Pour la première fois depuis la guerre du Golfe, soit depuis 21 ans, c’est le retour des bombardements sur Tel-Aviv, et Jérusalem est la cible de tirs de roquettes pour la première fois depuis 1970.
Il y a trois semaines je suis allée à New York pour la première fois de ma vie. À l’atterrissage, on m’a informée que la tempête annoncée serait pire que ce que les premières estimations laissaient présager. En regardant les infos ce soir-là dans un appartement que je louais à Jamaïca, dans le quartier de Brooklyn, je me suis rendu compte que je n’allais pas pouvoir rester. Du coup, cinq heures de course contre la montre en voiture, avec Sandy sur les talons, roulant in extremis sur des routes bientôt barrées l’une après l’autre, pour atteindre le Maine. En revenant à New York la semaine suivante, je pensais que le pire était derrière moi. J’ai fréquenté les musées, regardé les élections américaines dans un bar LGBT ambiance cabaret de Christopher Street, pris de belles photos automnales, dans la douce ignorance de ce que j’étais en train de rater en Israël.

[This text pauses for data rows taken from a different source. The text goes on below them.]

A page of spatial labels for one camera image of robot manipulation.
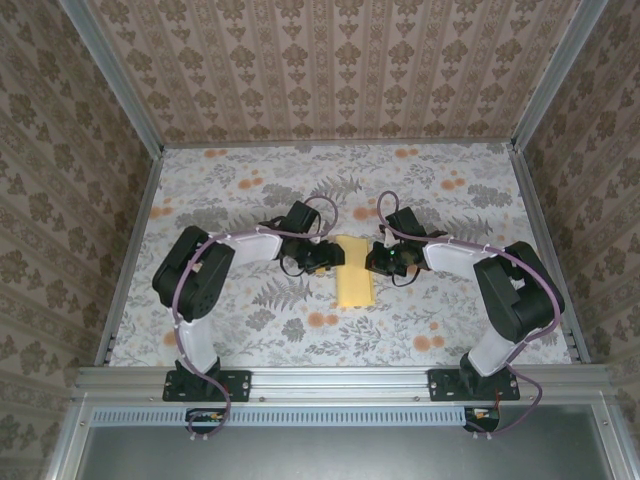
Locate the aluminium frame post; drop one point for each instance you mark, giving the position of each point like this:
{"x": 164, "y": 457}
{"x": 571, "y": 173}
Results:
{"x": 550, "y": 75}
{"x": 120, "y": 80}

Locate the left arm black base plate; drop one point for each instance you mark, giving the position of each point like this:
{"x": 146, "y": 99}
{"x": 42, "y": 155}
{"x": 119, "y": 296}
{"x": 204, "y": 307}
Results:
{"x": 240, "y": 385}

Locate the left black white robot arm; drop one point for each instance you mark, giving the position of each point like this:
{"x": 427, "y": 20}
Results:
{"x": 200, "y": 280}

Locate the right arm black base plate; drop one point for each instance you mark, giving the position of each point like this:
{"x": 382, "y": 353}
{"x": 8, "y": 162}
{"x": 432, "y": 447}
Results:
{"x": 440, "y": 385}

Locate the aluminium front frame rail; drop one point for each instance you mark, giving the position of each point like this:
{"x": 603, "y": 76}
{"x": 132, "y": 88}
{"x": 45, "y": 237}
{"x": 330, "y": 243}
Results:
{"x": 340, "y": 382}

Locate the aluminium side rail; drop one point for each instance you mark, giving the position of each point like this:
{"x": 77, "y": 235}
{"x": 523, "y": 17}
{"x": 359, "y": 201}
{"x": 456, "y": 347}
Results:
{"x": 131, "y": 250}
{"x": 547, "y": 250}

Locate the grey metal sheet panel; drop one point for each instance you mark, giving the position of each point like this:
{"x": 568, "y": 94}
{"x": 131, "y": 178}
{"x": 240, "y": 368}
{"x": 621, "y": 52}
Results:
{"x": 340, "y": 455}

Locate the aluminium back rail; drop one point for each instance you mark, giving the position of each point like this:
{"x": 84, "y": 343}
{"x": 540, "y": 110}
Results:
{"x": 340, "y": 144}

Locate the floral patterned table cover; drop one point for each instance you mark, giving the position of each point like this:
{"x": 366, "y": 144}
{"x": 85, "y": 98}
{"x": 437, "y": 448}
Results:
{"x": 300, "y": 170}

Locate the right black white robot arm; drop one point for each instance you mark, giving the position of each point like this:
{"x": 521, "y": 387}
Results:
{"x": 525, "y": 300}

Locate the yellow paper sheet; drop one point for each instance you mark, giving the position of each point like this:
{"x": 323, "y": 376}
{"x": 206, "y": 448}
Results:
{"x": 352, "y": 285}

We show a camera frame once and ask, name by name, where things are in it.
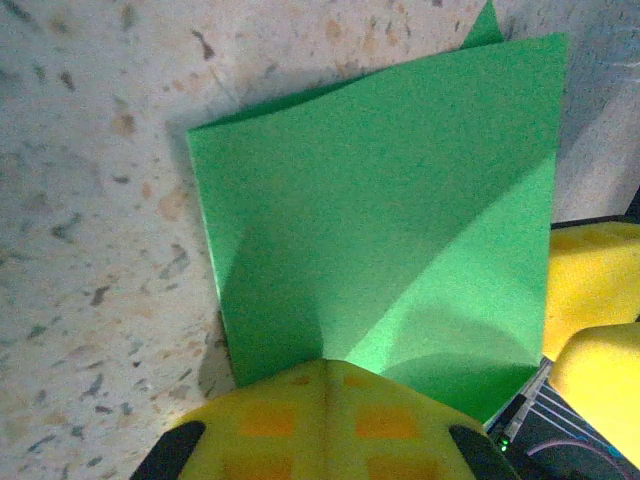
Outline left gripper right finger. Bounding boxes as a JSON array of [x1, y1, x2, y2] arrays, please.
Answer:
[[324, 357, 522, 480]]

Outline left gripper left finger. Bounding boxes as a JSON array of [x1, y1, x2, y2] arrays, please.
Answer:
[[129, 357, 330, 480]]

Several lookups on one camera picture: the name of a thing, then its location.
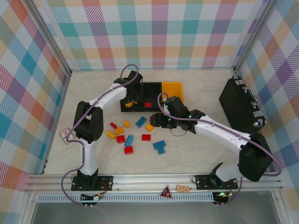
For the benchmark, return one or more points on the playing card box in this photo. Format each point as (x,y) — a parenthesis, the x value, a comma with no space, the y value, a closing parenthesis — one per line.
(65,134)

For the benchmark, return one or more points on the small power connector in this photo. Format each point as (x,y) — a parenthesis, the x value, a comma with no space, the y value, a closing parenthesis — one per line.
(98,197)
(224,194)

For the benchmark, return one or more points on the blue lego brick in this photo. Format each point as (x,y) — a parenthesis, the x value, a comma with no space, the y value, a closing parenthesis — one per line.
(129,140)
(141,122)

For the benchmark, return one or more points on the red triangle sign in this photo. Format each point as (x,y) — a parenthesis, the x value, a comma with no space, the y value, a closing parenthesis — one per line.
(166,193)

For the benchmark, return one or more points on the aluminium frame post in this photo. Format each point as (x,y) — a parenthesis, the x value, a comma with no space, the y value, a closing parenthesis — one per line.
(254,35)
(53,39)

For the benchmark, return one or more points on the black plastic bin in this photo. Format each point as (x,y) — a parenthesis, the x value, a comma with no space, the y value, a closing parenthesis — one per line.
(151,93)
(138,109)

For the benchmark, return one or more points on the wide aluminium mounting rail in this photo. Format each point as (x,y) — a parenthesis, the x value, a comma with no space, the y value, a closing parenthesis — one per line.
(151,180)

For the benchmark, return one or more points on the red lego brick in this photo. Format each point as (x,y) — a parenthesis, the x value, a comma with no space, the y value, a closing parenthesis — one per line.
(148,104)
(113,125)
(128,150)
(146,137)
(120,139)

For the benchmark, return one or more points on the aluminium floor rail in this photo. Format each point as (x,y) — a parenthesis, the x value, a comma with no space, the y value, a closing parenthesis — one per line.
(61,105)
(187,69)

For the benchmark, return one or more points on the black hard case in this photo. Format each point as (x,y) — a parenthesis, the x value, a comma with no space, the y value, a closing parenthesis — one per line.
(238,102)

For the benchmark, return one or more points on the blue T-shaped lego piece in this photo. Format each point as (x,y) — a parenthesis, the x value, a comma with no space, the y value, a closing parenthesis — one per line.
(160,147)

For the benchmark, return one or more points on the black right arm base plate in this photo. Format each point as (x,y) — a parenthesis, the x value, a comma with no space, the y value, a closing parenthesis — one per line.
(202,182)

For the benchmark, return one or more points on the small wooden tag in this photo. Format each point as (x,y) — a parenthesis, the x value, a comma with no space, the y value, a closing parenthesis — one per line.
(182,188)

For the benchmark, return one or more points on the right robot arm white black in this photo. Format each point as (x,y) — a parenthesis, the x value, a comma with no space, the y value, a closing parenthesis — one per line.
(222,135)

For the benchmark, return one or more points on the yellow plastic bin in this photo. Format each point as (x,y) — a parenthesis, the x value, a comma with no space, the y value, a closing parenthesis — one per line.
(171,88)

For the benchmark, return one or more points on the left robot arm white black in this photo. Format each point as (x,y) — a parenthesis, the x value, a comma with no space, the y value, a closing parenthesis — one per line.
(90,156)

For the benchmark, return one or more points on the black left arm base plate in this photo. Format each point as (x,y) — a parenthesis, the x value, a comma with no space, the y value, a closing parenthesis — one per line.
(106,183)

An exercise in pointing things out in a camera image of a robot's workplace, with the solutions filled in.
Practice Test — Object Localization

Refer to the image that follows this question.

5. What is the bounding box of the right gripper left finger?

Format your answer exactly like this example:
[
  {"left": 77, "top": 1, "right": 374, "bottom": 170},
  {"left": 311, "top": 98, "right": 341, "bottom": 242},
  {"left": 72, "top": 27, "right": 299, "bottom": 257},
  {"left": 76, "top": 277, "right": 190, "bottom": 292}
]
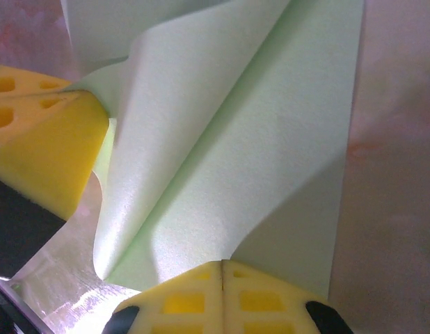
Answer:
[{"left": 103, "top": 260, "right": 223, "bottom": 334}]

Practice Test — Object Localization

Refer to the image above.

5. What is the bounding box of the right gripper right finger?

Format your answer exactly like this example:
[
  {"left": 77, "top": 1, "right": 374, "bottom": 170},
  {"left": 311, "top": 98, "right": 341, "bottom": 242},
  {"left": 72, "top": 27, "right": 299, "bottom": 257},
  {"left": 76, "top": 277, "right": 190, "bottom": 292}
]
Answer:
[{"left": 222, "top": 260, "right": 355, "bottom": 334}]

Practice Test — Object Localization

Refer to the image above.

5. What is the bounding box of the light green paper sheet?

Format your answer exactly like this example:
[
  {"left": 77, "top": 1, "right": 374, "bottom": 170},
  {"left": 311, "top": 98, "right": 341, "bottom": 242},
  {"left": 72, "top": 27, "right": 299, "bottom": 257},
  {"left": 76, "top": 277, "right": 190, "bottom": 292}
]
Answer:
[{"left": 60, "top": 0, "right": 367, "bottom": 303}]

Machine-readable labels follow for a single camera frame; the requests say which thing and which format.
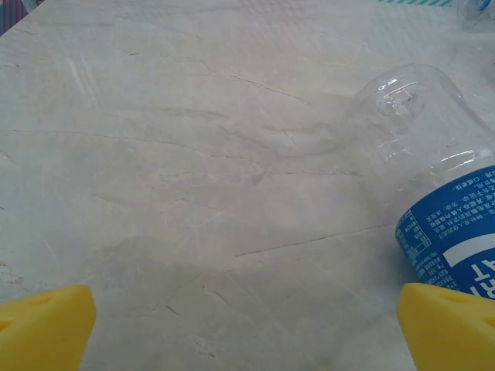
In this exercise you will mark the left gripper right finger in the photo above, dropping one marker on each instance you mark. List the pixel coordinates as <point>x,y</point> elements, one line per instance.
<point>452,336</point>

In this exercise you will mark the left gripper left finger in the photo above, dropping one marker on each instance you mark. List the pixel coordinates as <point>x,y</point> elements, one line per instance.
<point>42,332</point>

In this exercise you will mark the white cap blue label bottle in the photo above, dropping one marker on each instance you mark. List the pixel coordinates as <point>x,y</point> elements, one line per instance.
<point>444,216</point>

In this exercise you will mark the clear bottle blue red label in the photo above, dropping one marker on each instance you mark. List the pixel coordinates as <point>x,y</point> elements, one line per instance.
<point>473,17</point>

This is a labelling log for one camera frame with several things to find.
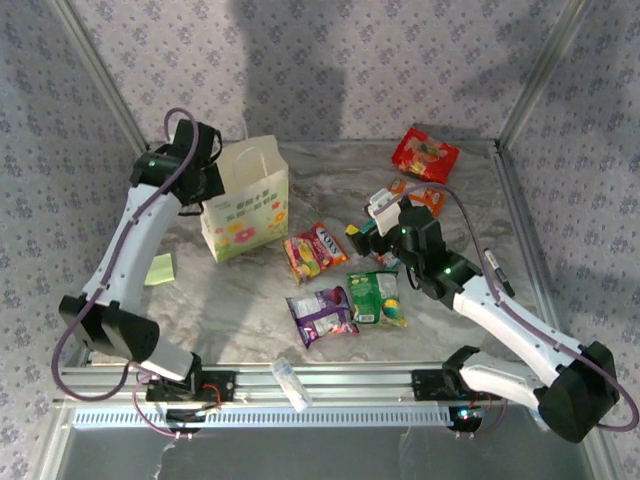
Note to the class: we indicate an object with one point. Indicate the orange snack packet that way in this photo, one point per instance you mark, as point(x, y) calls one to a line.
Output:
point(432, 200)

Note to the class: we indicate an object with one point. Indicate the aluminium side rail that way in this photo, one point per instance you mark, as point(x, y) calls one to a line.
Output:
point(534, 240)

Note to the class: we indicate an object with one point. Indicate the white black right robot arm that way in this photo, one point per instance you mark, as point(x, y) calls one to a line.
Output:
point(505, 320)

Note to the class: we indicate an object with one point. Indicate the green snack bag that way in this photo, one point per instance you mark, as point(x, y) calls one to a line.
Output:
point(375, 300)

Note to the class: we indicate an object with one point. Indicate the red gummy candy bag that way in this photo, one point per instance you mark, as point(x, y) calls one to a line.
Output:
point(425, 155)

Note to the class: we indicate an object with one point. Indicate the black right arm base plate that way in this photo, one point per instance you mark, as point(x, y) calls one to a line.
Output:
point(425, 382)

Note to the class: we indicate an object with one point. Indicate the green sticky note pad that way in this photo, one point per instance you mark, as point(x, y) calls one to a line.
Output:
point(160, 270)

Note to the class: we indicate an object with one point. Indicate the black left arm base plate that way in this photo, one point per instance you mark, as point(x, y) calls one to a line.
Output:
point(225, 385)

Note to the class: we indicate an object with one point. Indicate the orange fruit candy bag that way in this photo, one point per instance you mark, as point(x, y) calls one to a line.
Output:
point(312, 252)

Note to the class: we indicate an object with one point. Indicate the purple snack bag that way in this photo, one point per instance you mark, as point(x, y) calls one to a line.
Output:
point(320, 315)

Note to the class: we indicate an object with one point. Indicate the white floral paper bag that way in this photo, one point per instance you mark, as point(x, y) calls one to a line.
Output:
point(250, 210)

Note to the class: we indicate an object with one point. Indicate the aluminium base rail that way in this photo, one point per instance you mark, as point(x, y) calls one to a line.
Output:
point(350, 385)

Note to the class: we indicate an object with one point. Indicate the black marker pen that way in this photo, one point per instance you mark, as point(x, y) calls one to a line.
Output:
point(497, 272)

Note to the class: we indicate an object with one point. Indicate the black controller board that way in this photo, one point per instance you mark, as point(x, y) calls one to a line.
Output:
point(182, 417)
point(465, 417)

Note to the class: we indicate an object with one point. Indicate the aluminium frame post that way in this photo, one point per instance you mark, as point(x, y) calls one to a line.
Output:
point(544, 75)
point(102, 75)

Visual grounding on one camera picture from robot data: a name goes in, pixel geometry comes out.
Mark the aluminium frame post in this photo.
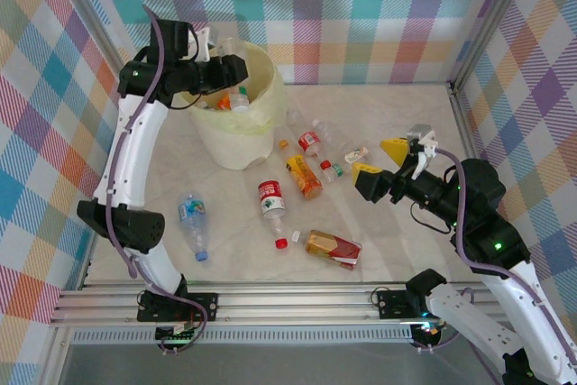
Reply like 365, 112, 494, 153
448, 0, 540, 96
47, 0, 132, 70

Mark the aluminium frame leg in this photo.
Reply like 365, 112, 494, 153
38, 325, 76, 385

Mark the red gold tea bottle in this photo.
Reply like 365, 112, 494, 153
290, 228, 363, 271

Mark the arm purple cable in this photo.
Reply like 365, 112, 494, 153
105, 5, 211, 354
412, 145, 577, 385

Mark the clear bottle white cap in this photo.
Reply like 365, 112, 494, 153
312, 118, 353, 154

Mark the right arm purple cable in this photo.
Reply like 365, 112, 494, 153
412, 145, 577, 385

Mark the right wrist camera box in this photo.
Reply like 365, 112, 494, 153
406, 124, 439, 179

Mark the small clear green label bottle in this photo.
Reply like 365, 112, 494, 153
229, 86, 252, 114

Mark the yellow orange juice bottle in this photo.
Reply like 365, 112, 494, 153
278, 138, 325, 200

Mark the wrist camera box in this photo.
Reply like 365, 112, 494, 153
192, 26, 214, 62
406, 124, 439, 179

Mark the clear bottle blue cap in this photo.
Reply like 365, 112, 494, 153
177, 192, 212, 263

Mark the white textured waste bin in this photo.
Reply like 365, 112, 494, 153
188, 105, 277, 171

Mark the small bottle red cap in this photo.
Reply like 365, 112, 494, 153
319, 160, 344, 184

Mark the small white drink bottle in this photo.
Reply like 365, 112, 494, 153
343, 146, 371, 165

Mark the grey slotted cable duct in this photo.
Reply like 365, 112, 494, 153
70, 328, 415, 345

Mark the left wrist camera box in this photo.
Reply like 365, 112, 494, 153
192, 26, 214, 62

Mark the red white label bottle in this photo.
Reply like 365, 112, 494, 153
257, 179, 289, 251

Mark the controller circuit board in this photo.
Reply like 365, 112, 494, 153
410, 319, 447, 344
154, 323, 200, 344

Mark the red label clear bottle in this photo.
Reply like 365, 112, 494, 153
297, 131, 324, 157

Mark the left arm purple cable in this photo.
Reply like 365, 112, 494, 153
105, 5, 211, 354

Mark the aluminium side rail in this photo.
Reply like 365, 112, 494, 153
77, 252, 101, 290
446, 82, 484, 165

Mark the clear unlabelled bottle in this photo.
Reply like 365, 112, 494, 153
284, 108, 304, 133

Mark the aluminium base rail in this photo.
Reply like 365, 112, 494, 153
48, 282, 550, 328

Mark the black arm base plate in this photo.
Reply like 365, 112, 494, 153
136, 292, 219, 324
375, 289, 452, 320

J’ai posté un dernier statut sur Facebook pendant mon séjour pour informer mes amis que j’allais rentrer de New York, quelqu’un m’a répondu : « je te suggère de rester là-bas, selon moi tu y seras à l’abri ». J’ai cru à une blague, j’ai plaisanté à ce sujet avec le chauffeur de taxi haïtien qui m’emmenait à l’aéroport. L’atterrissage à Tel-Aviv était tout ce qu’il y a de plus normal. Je suis rentrée chez moi, j’ai défait mes bagages, rangé mes nouvelles tenues dans l’armoire et j’ai dîné. Puis une alarme s’est fait entendre. Largement rodée aux exercices d’alerte, j’ai décidé de vérifier l’info en ligne, histoire d’être sûre. Selon l’activiste pacifiste israélien Gershon Baskin, qui a fait une déclaration dans le journal Haaretz, ça s’est produit pendant que Jabari travaillait à un accord de cessez-le-feu permanent avec Israël. Maintenant, bonjour les victimes.
Depuis mon appartement dans le quartier résidentiel de Neveh Eliezer, dans le sud-est de la capitale, on entend de temps en temps de fortes détonations. La télévision est allumée, avec sa propagande incessante, justifiant l’idée de nous embarquer dans une autre guerre, encore une fois juste avant une élection (repoussée d’octobre à janvier 2013). Après avoir maintes fois fait et défait mes bagages pendant trois semaines, cette fois je prépare mes affaires de la façon qui m’effraie le plus : dans l’urgence. Tous les documents importants, je les ai mis dans un grand sac : passeports, cartes d’identité, certificats de naissance, diplômes. Des vêtements chauds. De la nourriture déshydratée. De l’eau. Des médicaments. Après, le moment tant redouté du choix : quelle est mon bien le plus précieux ? J’ai eu quelques flashes : ma guitare, mes bouquins dédicacés par Neil Gaiman, des souvenirs liés à des relations. Je vais voir mes bijoux. Choisir un collier à porter pour aller dans l’abri, c’est sans doute la meilleure façon de savoir lequel on préfère. Il n’y a que deux choses que je garderais à tout prix : mon ordinateur portable et mon appareil photo, sans lesquels je ne peux pas travailler. J’enfile un jean et un T-shirt que j’aime bien. Mais pour le moment, je refuse d’y aller. C’est peut-être mon optimisme irréductible, peut-être de la folie, mais même au milieu des bombes j’aimerais mieux rester là où j’ai accès à Internet et du travail. De toute façon, quoi qu’il m’arrive, bombes ou pas, je suis prête. J’ai mon collier violet.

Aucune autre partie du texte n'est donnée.